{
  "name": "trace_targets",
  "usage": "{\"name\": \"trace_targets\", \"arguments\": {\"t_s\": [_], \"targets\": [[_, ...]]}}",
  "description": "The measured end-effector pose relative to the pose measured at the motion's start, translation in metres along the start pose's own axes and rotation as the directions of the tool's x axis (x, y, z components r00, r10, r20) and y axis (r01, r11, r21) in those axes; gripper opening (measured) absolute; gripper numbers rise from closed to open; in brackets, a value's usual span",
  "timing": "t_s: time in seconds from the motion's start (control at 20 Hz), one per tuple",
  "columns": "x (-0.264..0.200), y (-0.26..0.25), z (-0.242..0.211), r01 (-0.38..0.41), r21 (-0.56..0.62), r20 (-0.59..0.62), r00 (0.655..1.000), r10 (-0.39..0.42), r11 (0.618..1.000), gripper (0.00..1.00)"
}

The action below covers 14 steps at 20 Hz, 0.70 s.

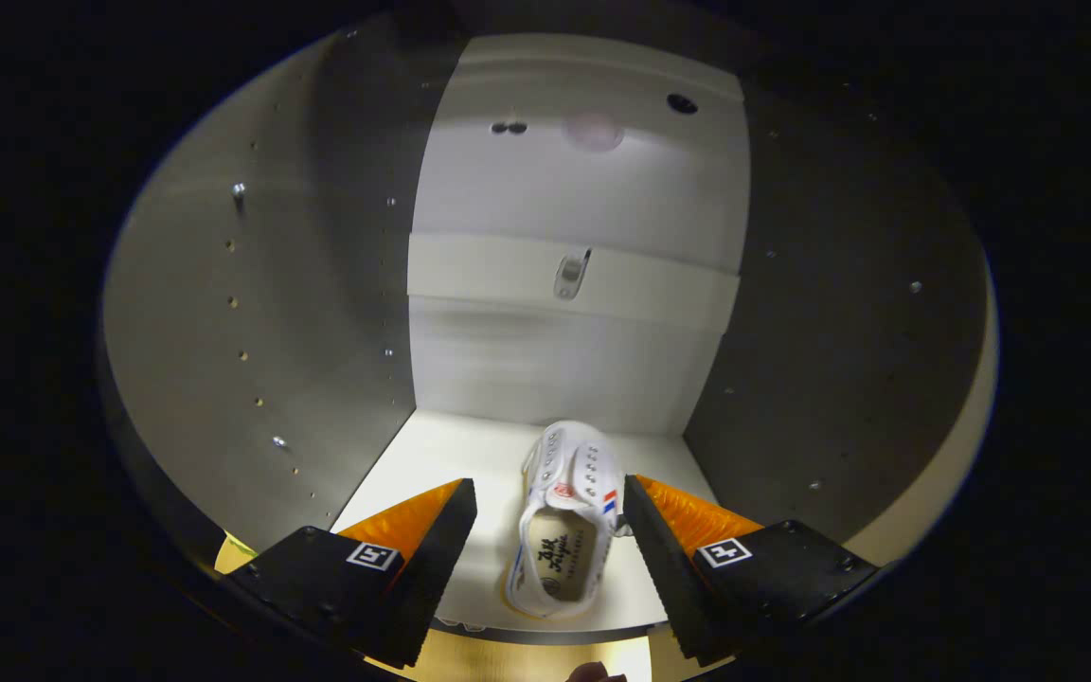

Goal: Open the shoe cabinet door, grab the shoes and put them into the shoe cabinet, then close the shoe cabinet door.

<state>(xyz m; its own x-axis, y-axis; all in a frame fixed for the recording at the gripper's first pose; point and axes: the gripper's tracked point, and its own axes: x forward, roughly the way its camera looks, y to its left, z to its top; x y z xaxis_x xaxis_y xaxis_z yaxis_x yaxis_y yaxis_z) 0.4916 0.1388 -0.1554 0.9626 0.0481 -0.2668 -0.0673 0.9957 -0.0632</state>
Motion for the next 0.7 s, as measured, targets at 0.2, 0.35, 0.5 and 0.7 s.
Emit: {"name": "trace_targets", "arguments": {"t_s": [0.2,0.35,0.5,0.7], "targets": [[-0.062,-0.009,0.032,0.006,0.044,0.126,0.992,-0.012,0.999,0.98],[-0.124,-0.015,0.048,0.001,0.047,0.199,0.980,-0.010,0.999,0.98],[-0.189,-0.012,0.041,-0.021,0.046,0.230,0.973,0.010,0.999,0.98],[-0.274,-0.020,0.024,-0.010,0.019,0.271,0.963,0.005,1.000,0.98]]}}
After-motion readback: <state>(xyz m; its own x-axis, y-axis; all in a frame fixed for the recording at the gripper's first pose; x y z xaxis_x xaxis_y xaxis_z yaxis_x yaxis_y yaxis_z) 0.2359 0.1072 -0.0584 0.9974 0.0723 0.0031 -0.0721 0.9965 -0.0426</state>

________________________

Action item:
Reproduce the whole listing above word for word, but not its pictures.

Answer below:
{
  "name": "trace_targets",
  "usage": "{\"name\": \"trace_targets\", \"arguments\": {\"t_s\": [_], \"targets\": [[_, ...]]}}",
  "description": "The measured end-effector pose relative to the pose measured at the motion's start, translation in metres along the start pose's own axes and rotation as the directions of the tool's x axis (x, y, z components r00, r10, r20) and y axis (r01, r11, r21) in those axes; gripper opening (measured) absolute; gripper numbers rise from closed to open; in brackets, a value's usual span",
  "timing": "t_s: time in seconds from the motion's start (control at 20 Hz), one per tuple",
  "columns": "x (-0.264..0.200), y (-0.26..0.25), z (-0.242..0.211), r01 (-0.38..0.41), r21 (-0.56..0.62), r20 (-0.59..0.62), r00 (0.655..1.000), r10 (-0.39..0.42), r11 (0.618..1.000), gripper (0.00..1.00)"
}

The action below covers 14 steps at 20 Hz, 0.70 s.


Goal: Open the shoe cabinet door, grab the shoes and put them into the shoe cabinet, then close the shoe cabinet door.

<state>(xyz m; its own x-axis, y-axis; all in a frame fixed for the recording at the gripper's first pose; point and axes: the gripper's tracked point, and its own axes: x forward, roughly the way its camera looks, y to its left, z to its top; x y z xaxis_x xaxis_y xaxis_z yaxis_x yaxis_y yaxis_z) 0.4916 0.1388 -0.1554 0.9626 0.0481 -0.2668 -0.0673 0.9957 -0.0632</state>
Motion for the next 0.7 s, as measured, targets at 0.2, 0.35, 0.5 and 0.7 s.
Emit: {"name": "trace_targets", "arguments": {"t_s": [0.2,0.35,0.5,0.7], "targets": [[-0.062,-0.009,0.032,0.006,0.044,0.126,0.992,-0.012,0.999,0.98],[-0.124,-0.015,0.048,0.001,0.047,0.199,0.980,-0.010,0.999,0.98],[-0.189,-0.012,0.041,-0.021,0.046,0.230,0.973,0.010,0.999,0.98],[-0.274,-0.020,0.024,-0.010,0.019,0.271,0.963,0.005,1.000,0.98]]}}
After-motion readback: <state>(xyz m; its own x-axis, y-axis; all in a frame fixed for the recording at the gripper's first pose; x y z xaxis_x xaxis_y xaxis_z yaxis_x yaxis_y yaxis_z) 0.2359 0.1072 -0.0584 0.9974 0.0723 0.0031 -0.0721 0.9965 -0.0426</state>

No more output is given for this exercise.